_Assignment_: Take the lines from the one with "Question. Indicate the black left gripper body" through the end of the material below and repeat them exactly, dropping every picture.

_Given records_:
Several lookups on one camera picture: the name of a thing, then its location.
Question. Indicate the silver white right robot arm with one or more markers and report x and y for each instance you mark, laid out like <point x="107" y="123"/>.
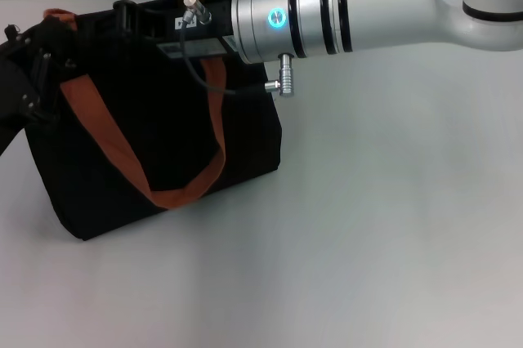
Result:
<point x="367" y="9"/>

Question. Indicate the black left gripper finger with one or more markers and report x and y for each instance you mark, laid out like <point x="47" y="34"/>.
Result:
<point x="53" y="33"/>
<point x="45" y="107"/>

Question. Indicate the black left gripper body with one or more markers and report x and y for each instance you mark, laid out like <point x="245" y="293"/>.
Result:
<point x="16" y="90"/>

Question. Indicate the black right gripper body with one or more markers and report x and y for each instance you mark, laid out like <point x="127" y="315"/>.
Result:
<point x="204" y="37"/>

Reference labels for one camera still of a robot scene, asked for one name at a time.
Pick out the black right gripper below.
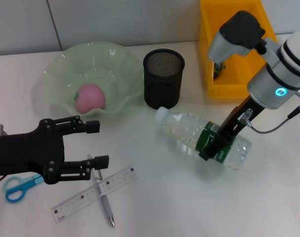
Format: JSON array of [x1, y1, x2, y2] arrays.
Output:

_Result for this task_:
Question. Indicate the black left gripper body with one or more markers and report x and y for each instance you mark, laid out like <point x="245" y="293"/>.
Result:
<point x="16" y="90"/>

Question. Indicate the black right gripper body with one or more markers and report x and y for each instance you mark, laid out like <point x="127" y="315"/>.
Result:
<point x="204" y="37"/>

Reference labels for one camera still of a robot scene, asked for one name at a time.
Pick out the black right gripper below.
Format: JSON array of [x1, y1, x2, y2] arrays.
Output:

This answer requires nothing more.